* **WHAT YOU SHOULD DO**
Return all lines below containing the word "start".

*** Begin section ***

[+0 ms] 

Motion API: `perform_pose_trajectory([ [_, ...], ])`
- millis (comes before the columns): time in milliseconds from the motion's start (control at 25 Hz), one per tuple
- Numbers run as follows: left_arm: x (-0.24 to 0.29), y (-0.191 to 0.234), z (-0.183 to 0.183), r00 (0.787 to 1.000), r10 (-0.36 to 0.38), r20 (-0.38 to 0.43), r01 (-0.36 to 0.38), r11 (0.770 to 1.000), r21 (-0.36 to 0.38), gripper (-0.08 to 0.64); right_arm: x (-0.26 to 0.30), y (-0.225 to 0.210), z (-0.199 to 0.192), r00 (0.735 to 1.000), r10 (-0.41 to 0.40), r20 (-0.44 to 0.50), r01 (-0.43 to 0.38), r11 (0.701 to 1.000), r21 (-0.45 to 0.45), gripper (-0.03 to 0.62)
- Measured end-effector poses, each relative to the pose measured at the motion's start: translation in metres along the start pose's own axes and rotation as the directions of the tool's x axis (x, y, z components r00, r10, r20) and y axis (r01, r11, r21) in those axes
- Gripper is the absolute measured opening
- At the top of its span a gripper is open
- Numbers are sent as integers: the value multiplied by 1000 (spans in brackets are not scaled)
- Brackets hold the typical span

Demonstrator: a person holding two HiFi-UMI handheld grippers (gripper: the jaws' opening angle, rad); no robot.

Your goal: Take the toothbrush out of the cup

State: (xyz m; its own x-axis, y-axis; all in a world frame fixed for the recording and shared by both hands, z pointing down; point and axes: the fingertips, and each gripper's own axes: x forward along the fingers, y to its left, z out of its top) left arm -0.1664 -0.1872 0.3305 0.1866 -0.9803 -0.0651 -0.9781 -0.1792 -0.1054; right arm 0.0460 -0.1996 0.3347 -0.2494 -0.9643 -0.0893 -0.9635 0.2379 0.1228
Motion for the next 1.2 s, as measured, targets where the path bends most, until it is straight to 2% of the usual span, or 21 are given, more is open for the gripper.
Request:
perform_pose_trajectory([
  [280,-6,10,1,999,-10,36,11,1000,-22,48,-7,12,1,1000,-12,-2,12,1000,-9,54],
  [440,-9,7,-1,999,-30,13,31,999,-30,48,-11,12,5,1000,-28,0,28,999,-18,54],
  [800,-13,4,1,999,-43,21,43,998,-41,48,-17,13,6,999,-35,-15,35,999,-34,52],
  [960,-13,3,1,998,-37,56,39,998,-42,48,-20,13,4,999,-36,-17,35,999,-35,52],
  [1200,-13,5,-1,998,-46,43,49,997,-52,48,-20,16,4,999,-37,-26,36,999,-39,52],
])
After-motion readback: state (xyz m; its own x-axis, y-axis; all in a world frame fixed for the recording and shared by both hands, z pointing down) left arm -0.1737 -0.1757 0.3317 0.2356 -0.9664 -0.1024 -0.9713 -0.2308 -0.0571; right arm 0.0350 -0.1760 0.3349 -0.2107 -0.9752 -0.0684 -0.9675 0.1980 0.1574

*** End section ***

* **RESPONSE TO THIS EXERCISE**
- millis (comes before the columns): time in milliseconds from the motion's start (control at 25 Hz), one per tuple
- Measured end-effector poses, each relative to the pose measured at the motion's start: translation in metres along the start pose's own axes and rotation as the directions of the tool's x axis (x, y, z components r00, r10, r20) and y axis (r01, r11, r21) in those axes

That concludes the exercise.